Taylor, however, compared it to racially profiling black drivers for traffic stops, and he promised to end cooperation ICE on day one in office.
Taylor promised a command staff that’s reflective of Gwinnett’s diversity in race and gender. He also said his department would have a “strong reporting system” for use of force reports.
Tayor, who spent decades serving in the Gwinnett Police Department, also promised to remove officers who shouldn’t be officers.
“We need to get them out, and not from one department to another.” Taylor said. “Revoke their certification so that they’re no longer policing in here in the state of Georgia.”
Republican Danny Porter was first elected top prosecutor in Gwinnett in 1992. Democrat Patsy Austin-Gaston says it’s time for her to hold the office.
Asked what’s the single biggest issue with the criminal justice system in Gwinnett, Austin-Gatson looked at the question broadly.
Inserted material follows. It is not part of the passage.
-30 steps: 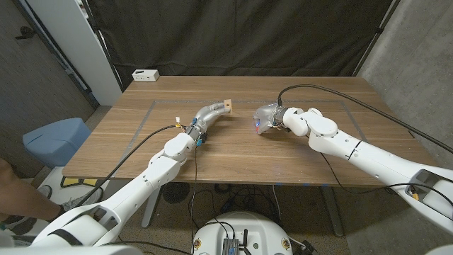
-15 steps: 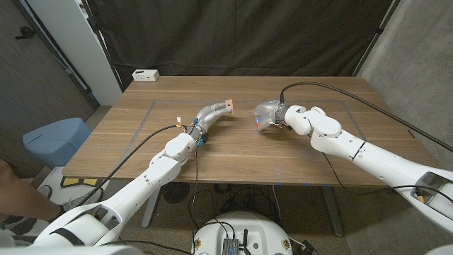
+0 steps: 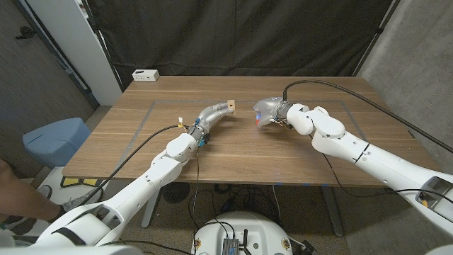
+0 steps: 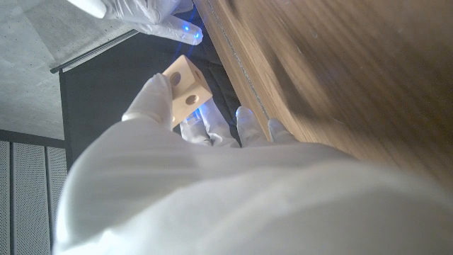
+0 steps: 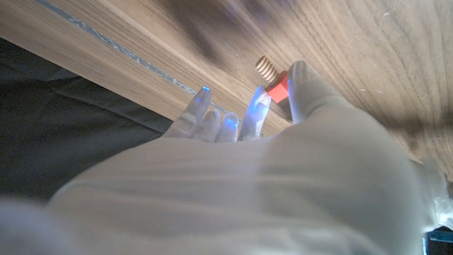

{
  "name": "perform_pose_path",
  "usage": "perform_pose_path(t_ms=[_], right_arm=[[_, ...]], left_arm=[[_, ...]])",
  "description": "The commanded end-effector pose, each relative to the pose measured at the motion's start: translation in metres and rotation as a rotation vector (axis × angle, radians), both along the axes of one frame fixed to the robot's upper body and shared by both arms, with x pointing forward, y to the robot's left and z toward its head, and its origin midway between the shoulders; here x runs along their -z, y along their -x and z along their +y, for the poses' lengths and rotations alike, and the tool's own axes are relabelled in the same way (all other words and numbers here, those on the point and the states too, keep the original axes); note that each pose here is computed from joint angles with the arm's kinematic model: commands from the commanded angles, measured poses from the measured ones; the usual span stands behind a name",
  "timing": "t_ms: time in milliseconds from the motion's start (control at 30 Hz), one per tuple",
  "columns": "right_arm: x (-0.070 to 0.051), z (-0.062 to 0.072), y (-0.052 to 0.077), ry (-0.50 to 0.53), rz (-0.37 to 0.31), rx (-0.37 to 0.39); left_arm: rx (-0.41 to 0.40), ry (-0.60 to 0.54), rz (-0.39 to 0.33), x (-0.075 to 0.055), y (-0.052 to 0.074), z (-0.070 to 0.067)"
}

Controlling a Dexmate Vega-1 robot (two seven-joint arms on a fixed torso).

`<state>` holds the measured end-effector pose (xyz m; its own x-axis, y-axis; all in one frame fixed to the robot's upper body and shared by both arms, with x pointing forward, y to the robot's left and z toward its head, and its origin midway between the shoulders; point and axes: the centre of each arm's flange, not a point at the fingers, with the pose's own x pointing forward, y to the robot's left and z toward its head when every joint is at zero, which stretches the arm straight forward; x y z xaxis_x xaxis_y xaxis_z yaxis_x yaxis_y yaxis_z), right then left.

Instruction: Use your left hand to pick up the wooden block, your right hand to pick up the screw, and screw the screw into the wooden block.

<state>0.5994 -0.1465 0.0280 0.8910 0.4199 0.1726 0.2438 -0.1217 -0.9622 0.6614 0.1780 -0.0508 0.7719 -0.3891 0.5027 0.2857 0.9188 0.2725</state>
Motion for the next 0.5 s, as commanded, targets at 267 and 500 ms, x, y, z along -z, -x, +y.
perform_pose_path(t_ms=[267,500], right_arm=[[-0.016,-0.008,0.015,-0.128,-0.037,0.006],[-0.022,-0.014,0.019,-0.205,-0.038,0.006]], left_arm=[[0.038,-0.006,-0.005,0.000,-0.002,-0.010],[0.041,-0.007,-0.009,-0.001,-0.003,-0.013]])
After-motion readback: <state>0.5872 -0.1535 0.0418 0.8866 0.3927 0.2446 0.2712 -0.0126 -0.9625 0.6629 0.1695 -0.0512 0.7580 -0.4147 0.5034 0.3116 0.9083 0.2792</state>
“I feel that the biggest issue that we have to face as a society is the disparate impact of the criminal justice system on black and brown people,” Austin-Gatson said.
She promised as district attorney to take a “new look” at how to handle things and not just tinker around the edges.
She pointed to the Brooklyn County, New York DA’s Justice 2020 Action Plan, which involves heavy work within the community — and asking if a particular intervention is best for the defendant, the victim and the community.
“Yes [people who commit crimes] have to be held accountable, but we have to think about proactive and creative ways to handle it at this point,” she said.
Porter said the biggest single issue he sees in the criminal justice system in Gwinnett is the increasing level of violence in juvenile crime. The numbers of crimes aren’t increasing, he said, but the percentage of those crimes that are violent is increasing.
He said that at the state level, the juvenile court system doesn’t do a good job of “rescuing” people, or moving them onto a path that takes them out of the criminal justice system. He also said he’s seeing more young gang members in the county.
Gwinnett generally needs to explore alternatives to incarceration, Porter said.
“We have some very successful programs, we have a day reporting center, we have accountability courts, we have pre-trial diversion programs, all which have a very, very low recidivism rate.” Porter said. “We need both on the state level and on the local level to expand those programs.”